Although she writes with compassion, O’Sullivan’s book will anger many, not least, I suspect, its subjects. Almost all of those she visits reject the idea that their disease is psychosomatic. In all cases there are competing explanations, albeit some that involve demons. There are many too who are chronically sick in Britain today who will see in her writing veiled accusations toward their conditions — implications that they too are, in some sense, suffering from diseases created by their minds.
What is most profoundly unsettling about O’Sullivan’s book though is the realization of just how sick your own mind can make you. The brain can create and maintain a real, crippling illness from which it is unable to extricate itself. And there are few good answers for curing it.

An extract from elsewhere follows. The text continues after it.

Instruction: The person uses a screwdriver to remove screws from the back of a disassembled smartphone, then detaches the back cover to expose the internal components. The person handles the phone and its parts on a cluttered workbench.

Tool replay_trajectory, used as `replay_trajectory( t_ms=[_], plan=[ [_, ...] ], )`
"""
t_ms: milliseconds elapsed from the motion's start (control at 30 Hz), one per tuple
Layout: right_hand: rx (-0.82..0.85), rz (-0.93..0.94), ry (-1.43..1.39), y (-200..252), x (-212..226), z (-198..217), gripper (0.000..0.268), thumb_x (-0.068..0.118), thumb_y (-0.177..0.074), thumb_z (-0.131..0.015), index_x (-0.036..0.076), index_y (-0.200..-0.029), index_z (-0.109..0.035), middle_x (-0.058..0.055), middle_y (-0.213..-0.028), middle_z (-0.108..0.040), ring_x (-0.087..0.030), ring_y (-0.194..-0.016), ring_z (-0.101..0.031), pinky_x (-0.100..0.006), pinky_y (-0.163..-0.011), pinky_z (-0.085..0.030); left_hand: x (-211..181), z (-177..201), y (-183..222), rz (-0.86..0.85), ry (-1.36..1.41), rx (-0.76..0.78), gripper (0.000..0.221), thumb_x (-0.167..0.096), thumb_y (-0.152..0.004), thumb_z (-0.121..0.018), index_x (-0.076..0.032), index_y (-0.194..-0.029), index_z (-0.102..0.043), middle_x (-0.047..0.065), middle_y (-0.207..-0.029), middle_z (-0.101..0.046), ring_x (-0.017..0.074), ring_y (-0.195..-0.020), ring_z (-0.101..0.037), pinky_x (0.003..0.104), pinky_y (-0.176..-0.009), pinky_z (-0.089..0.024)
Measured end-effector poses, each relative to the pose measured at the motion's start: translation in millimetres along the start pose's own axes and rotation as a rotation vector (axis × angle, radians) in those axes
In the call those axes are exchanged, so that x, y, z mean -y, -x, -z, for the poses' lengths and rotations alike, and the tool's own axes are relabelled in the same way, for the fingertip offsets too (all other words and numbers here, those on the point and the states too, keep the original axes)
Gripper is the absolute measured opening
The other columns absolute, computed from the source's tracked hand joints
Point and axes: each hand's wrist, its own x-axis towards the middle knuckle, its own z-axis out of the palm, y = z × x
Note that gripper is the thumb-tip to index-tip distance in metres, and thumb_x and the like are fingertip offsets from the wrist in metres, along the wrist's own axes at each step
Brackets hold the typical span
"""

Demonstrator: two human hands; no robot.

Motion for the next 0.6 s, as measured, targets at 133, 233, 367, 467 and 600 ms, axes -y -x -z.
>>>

Modern medicine can treat the brain and it can treat the body. But when the act of treating is part of the feedback loop that causes the pathology, when it provides the validation, refutation, the theater of illness, what do you do? What if diagnosing spreads the contagion? What if reading this book does?
Doctors have tried their best, but resignation syndrome has only one known cure: a successful asylum application. Grisi siknis too has been treated with epilepsy drugs and benzodiazepines, to no avail. The only intervention with proven results is a shaman, a ritualistic process with all the symbolic power in its own context of gaining Swedish nationality in another.
It is a measure of how effective O’Sullivan is at describing the dilemmas and difficulties of treating psychosomatic conditions that, by the end, a visit to a witch doctor begins to feel like the most sensible medical intervention in the book.